Solana (SOL) has recently experienced a rollercoaster of price movements. From its high at the beginning of the year, it has been retracing, and currently, the price has fallen to $92.17, with a 24-hour decline of -4.96%. This pullback has prompted market participants to reassess this once-promising public chain ecosystem. But the real issue isn’t just the current price; it’s what kind of market cycle SOL has gone through and the potential turning points ahead.
SOL Facing Resistance: Failed Breakthrough from $141 to $148
Looking back at recent trends, SOL previously established a value zone high around $141, then even surged briefly to $148. This seemed like a prelude to a breakout, but the market delivered a harsh reality. At the psychological level of $150, SOL encountered intense selling pressure, failing to turn this level into support for an upward move. This failed breakout wasn’t accidental but a clear signal of market structure. Subsequent heavy selling caused the price to plummet straight back, eventually reversing downward and falling back into a range that has troubled it for months.
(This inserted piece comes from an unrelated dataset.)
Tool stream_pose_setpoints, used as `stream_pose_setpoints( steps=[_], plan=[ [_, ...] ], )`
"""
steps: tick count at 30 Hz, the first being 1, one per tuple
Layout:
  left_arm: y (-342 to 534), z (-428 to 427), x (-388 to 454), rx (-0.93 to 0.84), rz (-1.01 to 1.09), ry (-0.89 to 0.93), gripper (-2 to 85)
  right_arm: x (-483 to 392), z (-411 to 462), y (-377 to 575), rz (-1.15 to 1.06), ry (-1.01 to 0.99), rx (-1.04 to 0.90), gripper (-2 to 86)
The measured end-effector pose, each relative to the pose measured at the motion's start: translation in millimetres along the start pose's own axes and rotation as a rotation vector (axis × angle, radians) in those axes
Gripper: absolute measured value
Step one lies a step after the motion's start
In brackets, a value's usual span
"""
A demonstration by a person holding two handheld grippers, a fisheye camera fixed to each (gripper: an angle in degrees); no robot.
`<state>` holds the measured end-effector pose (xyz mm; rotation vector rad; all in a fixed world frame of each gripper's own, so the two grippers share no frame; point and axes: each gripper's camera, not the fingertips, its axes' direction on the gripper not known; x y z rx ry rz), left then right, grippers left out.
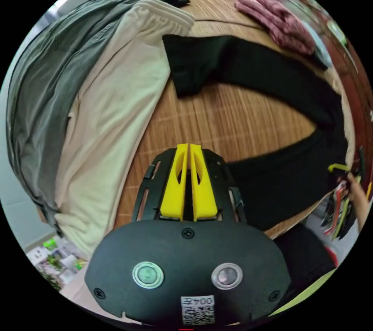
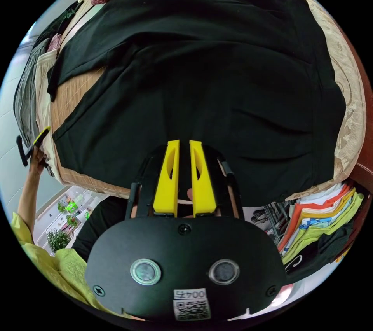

Trapped in the Range: Repeated Consolidation Between $120 and $150
Currently, SOL is stuck within a range of approximately $120 to $150. This isn’t just a simple fluctuation zone; it’s a frustrating area of chop, often called a “weed-cutting” zone. The middle of this range has become a no-man’s land of indecision, with buyers and sellers repeatedly battling without anyone gaining a clear advantage.
In the short term, the $128 level acts as a critical decision point. If buyers can defend this level effectively, there could be a rebound toward $132, or even a test of the control point around $138. However, in reality, these rebounds are usually short-term fluctuations within the range, not genuine signals of a bullish breakout.
Current Situation: Price Action vs. Key Support Levels
Things are getting more complicated now. SOL has fallen from a high of $148 down to $92.17, meaning it has broken below the key support at $120, entering a more dangerous zone. This deep correction indicates a clear shift in market sentiment, and the previously discussed $120-$150 range is gradually losing its relevance.
Volatility is entering an interesting compression phase, with candlestick charts showing tightening patterns. This often signals that a larger move is brewing. The market won’t stay quiet for long; a more intense move is on the horizon.
Turning Point Approaching: Battle Zone for Buyers and Sellers
Having failed at the high and broken support levels, SOL is now at a critical juncture:
Downside Risk: If it continues to break below current support, bearish forces could dominate, leading to a faster decline.
Upside Opportunity: If it can establish enough support at lower levels and regain strength to surpass $150, the market structure could shift from bearish to bullish, rewriting the game rules.
Overall, SOL isn’t doomed yet, but it’s not free and clear either. It is undergoing a crucial consolidation phase. Whoever gains the upper hand at this level—buyers or sellers—may determine the next major trend. Investors should closely monitor key support levels, as this will decide SOL’s future trajectory.